Los denominados saberes expertos reciben así la necesaria atención en este volumen preocupado por las jerarquías de los géneros y entre masculinidades. A partir de esta preocupación, Marie Walin, en su capítulo titulado «La impotencia, el engaño y la tentación del demonio. Representaciones del hombre impotente a principios del siglo xix», analiza la figura del hombre impotente y su significado. En el retrato social de este contramodelo destaca su incapacidad para ser padre de familia y actuar en el ámbito público con autoridad e independencia. Su retrato moral, sorprendentemente denigrante, nos remite a imágenes de abuso y engaño, hipocresía y ausencia de valores. La acusación de «fealdad moral» del hombre impotente y su plasmación en el discurso médico permiten a la autora realizar una interesante evaluación del peso del pensamiento biologicista y religioso en las visiones del género, el cuerpo y la sexualidad en aquel particular contexto.

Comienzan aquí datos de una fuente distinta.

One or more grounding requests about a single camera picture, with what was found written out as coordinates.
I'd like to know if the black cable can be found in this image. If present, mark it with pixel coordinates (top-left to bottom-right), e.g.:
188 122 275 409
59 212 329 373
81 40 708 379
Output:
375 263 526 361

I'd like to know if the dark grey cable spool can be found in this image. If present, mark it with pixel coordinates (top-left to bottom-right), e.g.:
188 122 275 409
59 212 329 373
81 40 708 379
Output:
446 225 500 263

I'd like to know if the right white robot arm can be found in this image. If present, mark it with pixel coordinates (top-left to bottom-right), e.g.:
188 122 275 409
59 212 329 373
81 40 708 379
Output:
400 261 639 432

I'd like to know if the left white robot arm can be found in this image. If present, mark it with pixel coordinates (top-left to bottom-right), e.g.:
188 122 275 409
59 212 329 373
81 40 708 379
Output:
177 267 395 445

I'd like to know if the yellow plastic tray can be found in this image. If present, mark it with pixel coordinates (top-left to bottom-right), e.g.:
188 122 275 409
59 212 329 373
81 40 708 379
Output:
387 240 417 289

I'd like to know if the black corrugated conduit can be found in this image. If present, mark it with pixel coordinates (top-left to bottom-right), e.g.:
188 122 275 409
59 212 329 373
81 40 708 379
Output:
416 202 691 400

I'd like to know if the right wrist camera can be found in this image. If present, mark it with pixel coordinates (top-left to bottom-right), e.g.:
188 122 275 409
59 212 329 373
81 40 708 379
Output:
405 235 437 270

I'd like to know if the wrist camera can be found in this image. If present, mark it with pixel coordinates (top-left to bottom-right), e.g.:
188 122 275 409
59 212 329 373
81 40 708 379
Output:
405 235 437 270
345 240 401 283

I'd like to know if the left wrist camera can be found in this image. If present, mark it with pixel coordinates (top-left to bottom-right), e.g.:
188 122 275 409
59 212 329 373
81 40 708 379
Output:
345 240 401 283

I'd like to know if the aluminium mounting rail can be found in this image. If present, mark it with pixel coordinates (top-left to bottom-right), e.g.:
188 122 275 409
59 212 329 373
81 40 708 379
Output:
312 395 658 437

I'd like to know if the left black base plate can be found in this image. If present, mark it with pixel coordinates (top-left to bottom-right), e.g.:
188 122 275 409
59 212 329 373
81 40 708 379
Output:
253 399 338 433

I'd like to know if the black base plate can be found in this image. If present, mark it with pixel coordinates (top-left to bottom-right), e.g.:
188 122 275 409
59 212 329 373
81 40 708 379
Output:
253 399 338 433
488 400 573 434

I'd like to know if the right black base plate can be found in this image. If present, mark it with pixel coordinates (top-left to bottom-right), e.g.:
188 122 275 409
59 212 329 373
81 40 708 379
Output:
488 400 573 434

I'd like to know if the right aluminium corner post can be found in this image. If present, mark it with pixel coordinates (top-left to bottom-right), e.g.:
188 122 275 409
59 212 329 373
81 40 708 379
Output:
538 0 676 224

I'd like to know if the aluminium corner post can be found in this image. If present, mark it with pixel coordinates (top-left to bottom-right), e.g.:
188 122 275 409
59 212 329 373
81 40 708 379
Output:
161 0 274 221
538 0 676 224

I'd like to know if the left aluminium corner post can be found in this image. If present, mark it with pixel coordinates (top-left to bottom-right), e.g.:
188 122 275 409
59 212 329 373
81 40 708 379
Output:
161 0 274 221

Junto a la del hombre impotente, la figura del «desflorador» habitó también en los márgenes de la masculinidad normativa decimonónica. El historiador Jordi Luengo López, en su capítulo titulado «Amantes incompletos de vaga masculinidad. Cotejo comparativo de “desfloradores profesionales” en la burguesía francesa y española de finales del siglo xix», nos invita a visitar un espacio ambiguo de la masculinidad, un terreno en el que el acto más genuinamente viril resulta a la vez feminizante. El desflorador se apartaba de la masculinidad normativa, tanto por su identidad poco definida, de amante incompleto, como por su estatus de usurpador con respecto a otros hombres. Este original estudio nos permite reflexionar también sobre la centralidad de la idea de la virginidad en las mujeres antes del matrimonio, en un mundo en el que la violencia, el engaño, el cortejo y los escarceos sexuales de mutuo acuerdo hacían de la feminidad un campo de batalla de alto riesgo para ellas.

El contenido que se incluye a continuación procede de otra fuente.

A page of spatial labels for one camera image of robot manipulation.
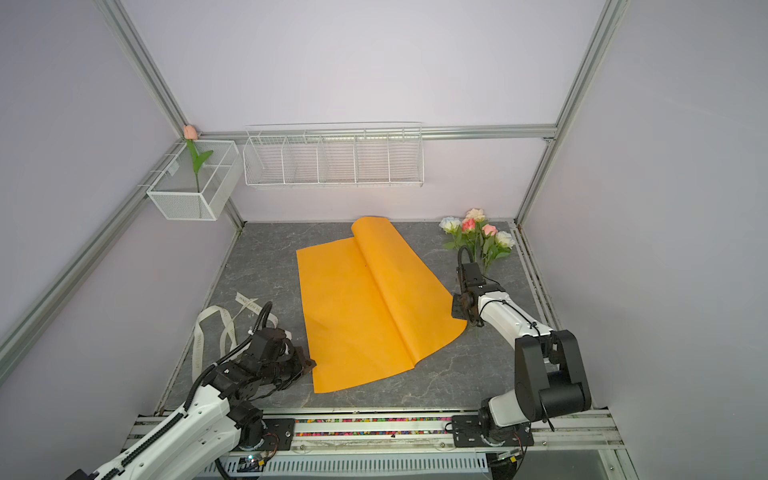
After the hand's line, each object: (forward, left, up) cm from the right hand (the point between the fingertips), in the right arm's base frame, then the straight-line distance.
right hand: (468, 311), depth 91 cm
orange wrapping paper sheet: (+5, +30, -5) cm, 31 cm away
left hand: (-17, +44, +1) cm, 47 cm away
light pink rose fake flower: (+35, -13, 0) cm, 37 cm away
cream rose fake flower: (+43, -10, -1) cm, 44 cm away
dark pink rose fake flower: (+38, -6, 0) cm, 38 cm away
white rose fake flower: (+37, +1, 0) cm, 37 cm away
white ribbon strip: (-7, +74, -4) cm, 74 cm away

Ser hombre es un libro innovador para la historiografía de la España decimonónica. Durante años hemos venido afirmando que no es posible explicar la historia del siglo xix al margen de las mujeres y hoy podemos decir que esta idea goza de cierta legitimidad académica. Pero debemos recordar que ni la historia de las mujeres es un anexo de la historia ni la historia de género es solo historia de las mujeres. La lectura de este libro nos invita a pensar que los hombres no son ajenos a las relaciones de género y que ese enfoque pone de relieve dimensiones del pasado que, de otro modo, permanecerían ocultas. Ser hombre nos ofrece una visión más compleja y rigorosa del siglo xix, un relato que nos obliga a repensar procesos históricos clave de la España contemporánea.